The persistence layer must return a document of this form:

```markup
<documents search-total="4" page-size="10" page-number="1" query="">
    <document created="2011-05-06T14:58:40.376-07:00"
              last-modified="2011-09-12T12:05:07.3-07:00"
              name="e8bfd3ba63fa12a8b59cdd5c08369a35"
              draft="false">
        <details>
            <detail>The Terror</detail>
            <detail>Dan Simmons</detail>
            <detail>en</detail>
        </details>
    </document>
    <document created="2011-05-06T14:58:39.611-07:00"
              last-modified="2011-09-12T12:05:06.914-07:00"
              name="9531a191c77b75c417e9874427fa21f7"
              draft="false">
        <details>
            <detail>The Little Prince</detail>
            <detail>Antoine de Saint-Exupéry</detail>
            <detail>fr</detail>
        </details>
    </document>
    <!-- ... more <document> elements ... -->
</documents>
```

The root element contains these attributes:

* `search-total` attribute: number of documents matched by the current search.
* \[Up to 2016.1] `total` attribute: total number of documents in the database for this app/form.
* \[Up to 2016.1] `page-size` attribute: echos of the query's attribute.
* \[Up to 2016.1] `page-number` attribute: echos of the query's attribute.
* \[Up to 2016.1] `query` attribute: echos of the full-text query text.

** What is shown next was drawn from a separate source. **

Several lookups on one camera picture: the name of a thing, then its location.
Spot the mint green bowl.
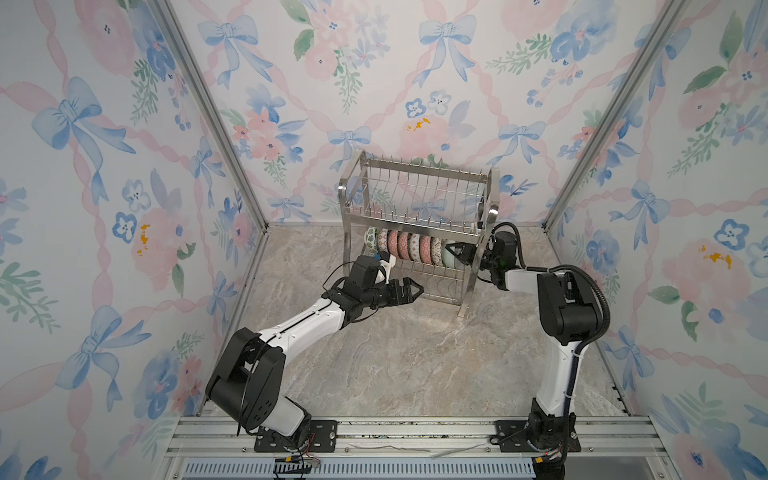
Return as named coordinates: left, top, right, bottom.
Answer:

For each of the documents found, a `<document>` element is returned:

* created attribute:
  * creation date in ISO format
* last-modified attribute:
  * last modification date in ISO format
* name attribute:
  * document identifier,
  * this must match the identifier created by Form Runner when saving the data
* `draft` attribute:
  * `true` or `false`, depending on whether the form data is a draft (autosaved) or not
* `operations` attribute:
  * a space separated subset of the following token: `read`, `write`, `update`, and `delete`, whichever operations the user is allowed to perform; also see [Supporting permissions in your persistence API implementation](http://blog.orbeon.com/2013/10/supporting-permissions-in-your.html)

Each document contains one  element in the order determined by the `<query>` elements with a summary-field set to `true` in the request. The text value of the `<detail>` element is the value of the field in the document found.